Dans les régions très chaudes, par exemple, recouvrir les rizières d’une épaisse couche de paille peut provoquer le croupissement de l’eau et faire pourrir les plants de riz, ce qui les empêchera de pousser correctement. On doit s’adapter au climat, à l’état du terrain et au type de culture, plutôt que de se conformer à des règles. Il faut évaluer, accompagner et laisser faire. En respectant ces principes, là où de l’herbe pousse, la culture est possible. Parce que le blé, le riz et les légumes sont aussi de l’herbe. »

La plantation des pommes de terre, au mois de mars, dans un trou creusé à travers la couche de paille qui recouvre le sol.

L’antithèse de l’agriculture contemporaine

L’agriculture naturelle est une agriculture durable, qui a un impact faible sur l’environnement. Ses instruments sont des outils manuels comme la faucille et la houe. La terre est nourrie de ce qu’elle a produit, la paille des récoltes et les épluchures de légumes, par exemple, ce qui permet de travailler sur la durée sans avoir à investir, notamment en recourant à des engrais organiques ou à du compost fabriqué ailleurs. Mais, du point de vue de l’approvisionnement alimentaire, l’agriculture naturelle ne manque-t-elle pas d’efficacité ?

« Certains se demandent peut-être quel rôle peut jouer une agriculture naturelle et manuelle au XXIe siècle, alors que beaucoup de gens meurent de faim dans les pays en développement. Avec un tracteur, on peut rapidement labourer de vastes étendues, ce qui semble efficace a priori. Mais réfléchissez un peu : pour fabriquer ce tracteur, il faut des matières premières, de l’électricité, de la main-d’œuvre. Combien de personnes sont ainsi mobilisées ? À l’échelle de la planète, c’est une énorme somme de travail. Et on dit que les ressources naturelles qui permettent de fabriquer des engrais chimiques à l’étranger, comme les filons de phosphorite, risquent de se tarir dans un avenir proche. De ce point de vue, l’agriculture naturelle, qu’on peut pratiquer soi-même, avec des outils qui existent depuis longtemps, est une façon durable de produire son alimentation. »

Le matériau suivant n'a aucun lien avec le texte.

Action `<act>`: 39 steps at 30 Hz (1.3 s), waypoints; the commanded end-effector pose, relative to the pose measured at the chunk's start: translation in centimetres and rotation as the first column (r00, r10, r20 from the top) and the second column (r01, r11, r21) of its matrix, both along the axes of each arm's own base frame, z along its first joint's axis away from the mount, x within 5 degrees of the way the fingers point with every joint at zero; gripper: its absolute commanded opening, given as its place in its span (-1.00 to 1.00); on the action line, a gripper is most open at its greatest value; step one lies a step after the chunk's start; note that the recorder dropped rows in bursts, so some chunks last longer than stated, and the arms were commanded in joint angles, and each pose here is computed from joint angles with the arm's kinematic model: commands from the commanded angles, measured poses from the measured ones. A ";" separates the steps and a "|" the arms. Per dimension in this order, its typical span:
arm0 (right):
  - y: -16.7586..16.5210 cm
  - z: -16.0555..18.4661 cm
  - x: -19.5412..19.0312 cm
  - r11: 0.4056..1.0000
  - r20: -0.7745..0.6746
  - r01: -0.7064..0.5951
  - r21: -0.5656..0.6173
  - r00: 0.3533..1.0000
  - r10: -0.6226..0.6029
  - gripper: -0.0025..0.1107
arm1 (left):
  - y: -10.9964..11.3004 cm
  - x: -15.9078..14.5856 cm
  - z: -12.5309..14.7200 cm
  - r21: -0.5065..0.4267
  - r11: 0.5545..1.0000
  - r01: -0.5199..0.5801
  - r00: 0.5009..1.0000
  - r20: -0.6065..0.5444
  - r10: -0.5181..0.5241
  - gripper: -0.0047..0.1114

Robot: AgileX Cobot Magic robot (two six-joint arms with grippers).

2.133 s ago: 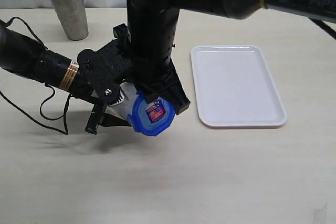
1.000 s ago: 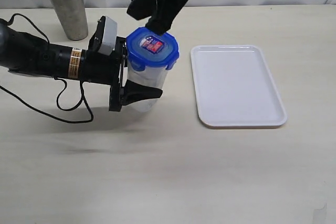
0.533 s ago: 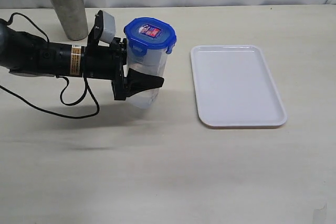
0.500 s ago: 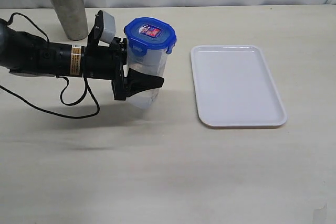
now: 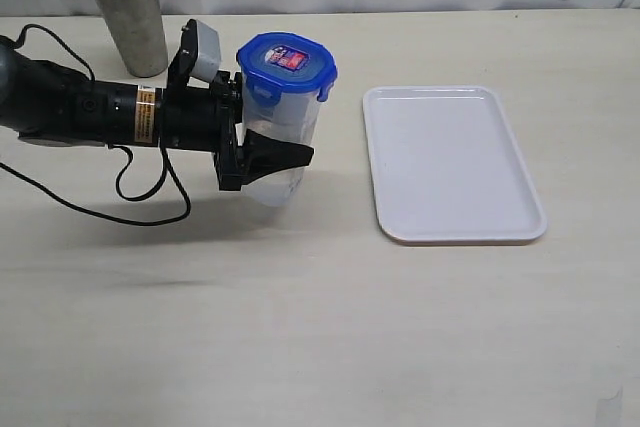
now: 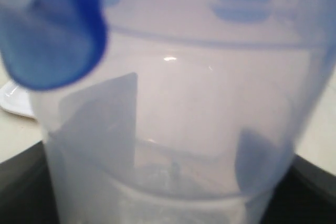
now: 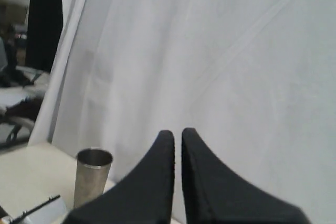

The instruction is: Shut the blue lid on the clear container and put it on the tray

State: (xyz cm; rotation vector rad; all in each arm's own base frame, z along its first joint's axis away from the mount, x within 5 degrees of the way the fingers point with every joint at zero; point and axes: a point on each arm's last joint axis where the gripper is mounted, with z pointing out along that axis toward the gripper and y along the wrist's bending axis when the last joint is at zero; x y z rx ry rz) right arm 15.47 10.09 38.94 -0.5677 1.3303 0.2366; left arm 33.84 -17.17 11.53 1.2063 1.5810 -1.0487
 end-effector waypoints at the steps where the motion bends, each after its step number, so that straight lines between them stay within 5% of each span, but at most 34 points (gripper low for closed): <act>1: -2.0 0.1 -2.9 0.995 0.036 -0.008 0.100 0.999 0.004 -0.87 | -0.1 0.2 1.1 -0.054 0.998 -0.016 1.000 0.008 0.016 -0.92; 11: -5.2 1.4 -8.1 0.949 0.033 -0.094 0.301 0.996 0.088 -0.87 | -0.1 0.3 1.0 -0.038 0.999 -0.017 1.000 0.009 0.017 -0.92; 22: -6.8 1.9 -10.3 0.934 0.118 -0.109 0.339 0.990 0.073 -0.87 | -0.1 0.1 0.9 -0.027 1.000 0.001 1.000 0.010 -0.001 -0.92; 32: -8.3 -0.5 -11.2 0.984 0.300 0.165 0.068 0.937 -0.178 -0.87 | -0.1 0.1 0.9 -0.025 1.000 0.003 1.000 0.010 -0.002 -0.92; 35: -8.7 -1.6 -11.4 0.963 0.341 0.270 -0.012 0.906 -0.250 -0.87 | -0.1 0.1 0.9 -0.025 1.000 0.003 1.000 0.010 -0.002 -0.92; 39: -8.9 -2.7 -11.5 0.863 0.487 0.445 -0.239 0.824 -0.290 -0.87 | -0.1 0.1 0.9 -0.024 1.000 0.001 1.000 0.010 -0.001 -0.92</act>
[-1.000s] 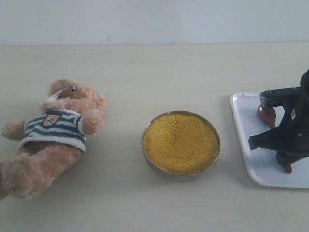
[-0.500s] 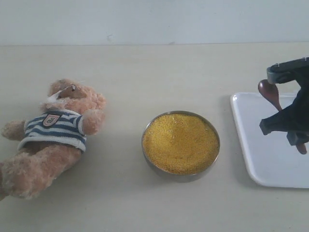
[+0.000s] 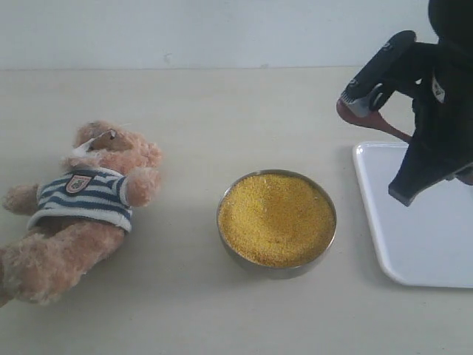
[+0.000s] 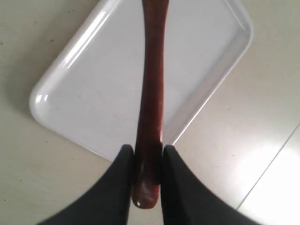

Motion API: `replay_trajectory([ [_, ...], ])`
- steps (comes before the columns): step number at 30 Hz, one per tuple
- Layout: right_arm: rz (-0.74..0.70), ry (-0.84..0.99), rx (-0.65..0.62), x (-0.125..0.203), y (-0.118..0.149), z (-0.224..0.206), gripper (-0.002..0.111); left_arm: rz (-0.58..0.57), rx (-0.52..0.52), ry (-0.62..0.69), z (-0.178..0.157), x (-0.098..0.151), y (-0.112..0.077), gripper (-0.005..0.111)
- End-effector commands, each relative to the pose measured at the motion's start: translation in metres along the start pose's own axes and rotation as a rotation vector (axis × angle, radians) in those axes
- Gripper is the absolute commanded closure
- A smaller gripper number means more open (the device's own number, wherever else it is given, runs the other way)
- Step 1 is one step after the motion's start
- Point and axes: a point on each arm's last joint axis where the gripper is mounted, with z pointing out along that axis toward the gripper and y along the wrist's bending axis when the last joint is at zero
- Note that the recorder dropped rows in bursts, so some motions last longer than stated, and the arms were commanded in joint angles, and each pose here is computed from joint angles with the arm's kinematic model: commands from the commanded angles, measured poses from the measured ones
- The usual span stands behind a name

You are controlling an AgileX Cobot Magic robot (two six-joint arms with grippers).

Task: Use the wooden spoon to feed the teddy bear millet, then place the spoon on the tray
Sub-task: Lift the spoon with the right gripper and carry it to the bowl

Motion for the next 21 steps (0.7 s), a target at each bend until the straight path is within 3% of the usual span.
replay_trajectory([
  [1, -0.102, -0.041, 0.069, -0.004, 0.010, -0.012, 0.108, -0.002, 0.005, -0.009, 0.000, 0.000, 0.000, 0.103],
  [10, -0.269, -0.040, 0.131, -0.021, 0.042, -0.008, 0.108, -0.002, 0.005, -0.009, 0.000, 0.000, 0.000, 0.103],
  [21, -0.266, -0.004, 0.130, -0.026, 0.048, 0.002, 0.108, -0.003, -0.002, -0.009, 0.000, 0.000, 0.000, 0.103],
])
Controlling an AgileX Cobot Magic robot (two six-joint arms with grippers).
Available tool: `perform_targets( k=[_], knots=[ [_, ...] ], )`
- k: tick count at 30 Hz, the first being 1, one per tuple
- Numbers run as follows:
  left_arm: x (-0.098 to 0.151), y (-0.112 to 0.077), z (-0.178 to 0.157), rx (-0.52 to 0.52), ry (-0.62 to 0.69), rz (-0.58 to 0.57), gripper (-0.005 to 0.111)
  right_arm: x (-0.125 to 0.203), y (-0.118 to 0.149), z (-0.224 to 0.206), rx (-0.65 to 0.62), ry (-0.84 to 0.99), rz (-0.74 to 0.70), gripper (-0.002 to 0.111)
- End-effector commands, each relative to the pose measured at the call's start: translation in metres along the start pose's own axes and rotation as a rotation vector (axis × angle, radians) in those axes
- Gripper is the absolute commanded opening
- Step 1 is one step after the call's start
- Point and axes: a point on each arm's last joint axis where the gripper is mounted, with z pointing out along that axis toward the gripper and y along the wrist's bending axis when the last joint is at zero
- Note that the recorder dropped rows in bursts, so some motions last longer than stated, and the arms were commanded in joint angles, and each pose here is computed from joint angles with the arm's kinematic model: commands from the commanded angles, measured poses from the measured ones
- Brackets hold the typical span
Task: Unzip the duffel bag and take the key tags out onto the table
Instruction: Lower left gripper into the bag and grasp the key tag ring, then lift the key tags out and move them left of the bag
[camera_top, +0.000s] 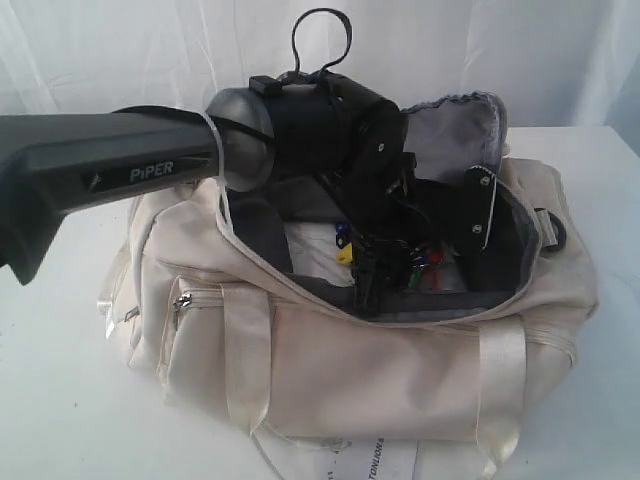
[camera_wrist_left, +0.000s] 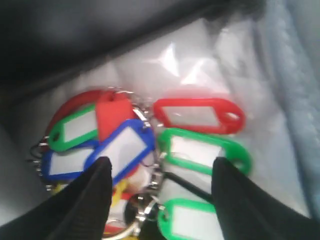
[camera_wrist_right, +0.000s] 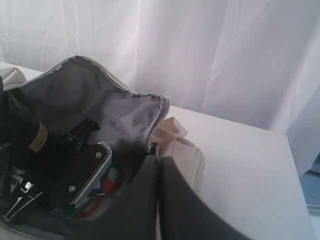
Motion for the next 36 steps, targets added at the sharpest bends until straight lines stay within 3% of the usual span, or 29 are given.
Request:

En mars, préparation d’une couche chaude pour la culture des légumes d’été : un trou d’une trentaine de centimètres est rempli de couches de paille de riz, de déchets alimentaires et de son de riz, puis d’herbe fraîche fauchée et de paille de riz qu’on arrose d’eau. Le tout est recouvert d’une couche de 15 cm de terre sur laquelle on sème les graines. On dispose autour des fagots de paille, sur lesquels reposera un couvercle fait d’un cadre en bois tendu de papier huilé. Dans la terre ainsi naturellement réchauffée, on obtient des légumes d’été un peu plus tôt qu’en culture à l’air libre.

Faire confiance à la nature pour enrichir la terre

Vous êtes sans doute nombreux à vous demander si réutiliser les produits de la terre suffit vraiment pour faire pousser des cultures. Car avec ce simple recyclage, il n’y a pas d’apport en nutriments. De récolte en récolte, la terre ne va-t-elle pas s’appauvrir ?

« Non. Quand on s’en remet à la nature, les nutriments se multiplient. Par exemple, on trouve dans les racines des légumineuses des bactéries, les rhizobia, qui fixent l’azote contenu dans l’air : cela enrichit la terre. Et puis les plantes utilisent la lumière et la chaleur du soleil, ainsi que tout ce que l’univers peut leur apporter, pour croître et se multiplier.

Ce phénomène n’est pas propre aux légumineuses. C’est ainsi que les arbres et les plantes poussent dans les forêts, les montagnes et les grandes plaines, sans avoir besoin d’engrais, et que des animaux y vivent. »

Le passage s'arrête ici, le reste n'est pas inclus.